### TASK DESCRIPTION:
Please write out the full listing beneath this line exactly, skipping its images.

### SUPPLIED INFORMATION:
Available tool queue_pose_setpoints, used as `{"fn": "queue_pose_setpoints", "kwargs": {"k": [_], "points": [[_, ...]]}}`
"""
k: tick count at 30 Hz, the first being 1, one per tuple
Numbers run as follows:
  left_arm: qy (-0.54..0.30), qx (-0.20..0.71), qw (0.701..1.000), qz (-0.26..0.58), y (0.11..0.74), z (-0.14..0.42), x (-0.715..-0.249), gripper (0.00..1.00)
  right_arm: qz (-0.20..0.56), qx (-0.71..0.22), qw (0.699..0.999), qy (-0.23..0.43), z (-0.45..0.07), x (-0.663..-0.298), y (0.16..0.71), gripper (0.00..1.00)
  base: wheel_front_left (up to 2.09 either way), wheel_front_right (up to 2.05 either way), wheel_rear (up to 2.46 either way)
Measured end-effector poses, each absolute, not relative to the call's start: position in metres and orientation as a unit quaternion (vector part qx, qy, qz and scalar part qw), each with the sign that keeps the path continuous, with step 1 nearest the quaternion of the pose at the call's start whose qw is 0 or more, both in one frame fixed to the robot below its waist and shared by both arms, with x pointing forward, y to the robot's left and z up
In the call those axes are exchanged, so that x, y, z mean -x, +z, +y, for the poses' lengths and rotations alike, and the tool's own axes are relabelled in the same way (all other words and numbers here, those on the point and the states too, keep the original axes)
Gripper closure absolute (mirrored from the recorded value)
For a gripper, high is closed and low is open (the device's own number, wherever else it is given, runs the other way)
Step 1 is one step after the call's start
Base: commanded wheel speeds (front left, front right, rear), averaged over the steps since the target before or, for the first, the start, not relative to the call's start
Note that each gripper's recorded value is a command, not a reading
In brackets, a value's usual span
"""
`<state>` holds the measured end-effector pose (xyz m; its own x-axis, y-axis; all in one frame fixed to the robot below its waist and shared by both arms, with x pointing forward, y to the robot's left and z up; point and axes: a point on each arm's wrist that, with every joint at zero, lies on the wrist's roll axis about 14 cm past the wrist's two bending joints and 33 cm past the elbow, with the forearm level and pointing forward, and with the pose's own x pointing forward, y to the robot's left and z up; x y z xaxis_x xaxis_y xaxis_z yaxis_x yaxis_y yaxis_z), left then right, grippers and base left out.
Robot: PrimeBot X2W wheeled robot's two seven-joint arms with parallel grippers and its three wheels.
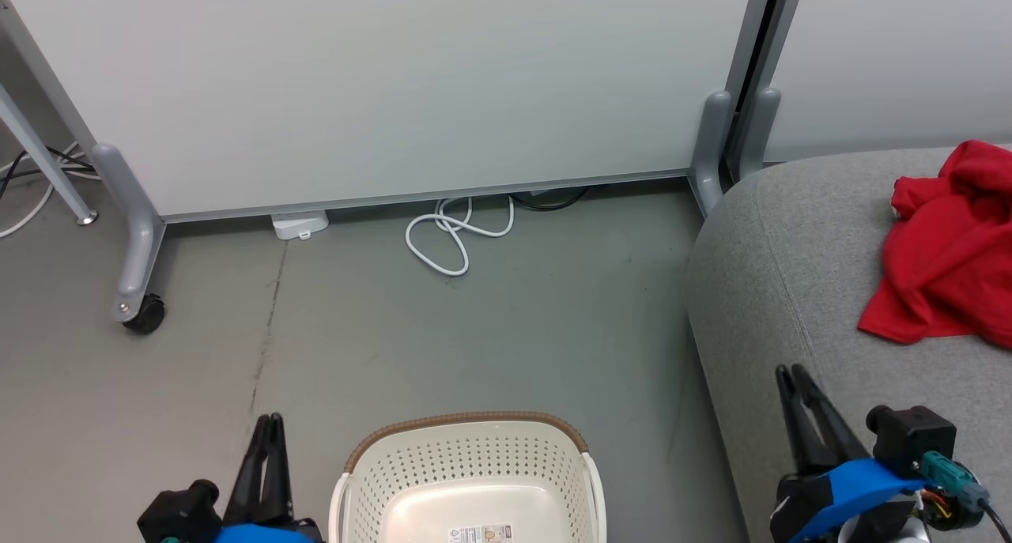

### FINISHED TASK:
Available tool queue_pose_setpoints, used as `{"fn": "queue_pose_setpoints", "kwargs": {"k": [_], "points": [[_, ...]]}}`
"""
k: tick count at 30 Hz, the first being 1, one per tuple
Numbers run as follows:
  left_arm: qy (-0.54..0.30), qx (-0.20..0.71), qw (0.701..1.000), qz (-0.26..0.58), y (0.11..0.74), z (-0.14..0.42), x (-0.715..-0.249), gripper (0.00..1.00)
  right_arm: qz (-0.20..0.56), qx (-0.71..0.22), qw (0.699..0.999), qy (-0.23..0.43), z (-0.45..0.07), x (-0.663..-0.298), y (0.16..0.71), gripper (0.00..1.00)
  base: wheel_front_left (up to 2.09 either way), wheel_front_right (up to 2.05 either way), wheel_rear (up to 2.46 either way)
Measured end-effector poses, each absolute, not relative to the call's start: position in metres and orientation as a unit quaternion (vector part qx, qy, qz and scalar part qw), each with the sign that keeps the path continuous, with step 1 nearest the quaternion of the pose at the call's start whose qw is 0 or more, both in one frame fixed to the robot below its waist and shared by both arms, with x pointing forward, y to the robot's left and z up
In the call those axes are exchanged, so that x, y, z mean -x, +z, +y, for the poses' lengths and rotations alike, and the tool's own axes are relabelled in the same way (all other words and numbers here, those on the point and the states too, keep the original axes)
Gripper closure absolute (mirrored from the recorded value)
For a gripper, high is closed and low is open (the device's own number, wherever else it is given, runs the other way)
Step 1 is one step after the call's start
Base: commanded wheel speeds (front left, front right, rear), averaged over the steps since the target before or, for the first, the start, not relative to the call's start
Note that each gripper's recorded value is a command, not a reading
In brackets, a value's usual span
"""
`<state>` holds the measured end-effector pose (xyz m; its own x-axis, y-axis; all in one frame fixed to the robot below its waist and shared by both arms, with x pointing forward, y to the robot's left and z up; point and axes: a point on each arm's wrist that, with every joint at zero, lies on the wrist's roll axis about 14 cm past the wrist's two bending joints and 33 cm past the elbow, with the forearm level and pointing forward, and with the pose's own x pointing forward, y to the robot's left and z up; x y z xaxis_x xaxis_y xaxis_z yaxis_x yaxis_y yaxis_z), left then right, grippers and base left out.
Robot: PrimeBot X2W wheeled robot's two seven-joint arms with parallel grippers and its three wheels.

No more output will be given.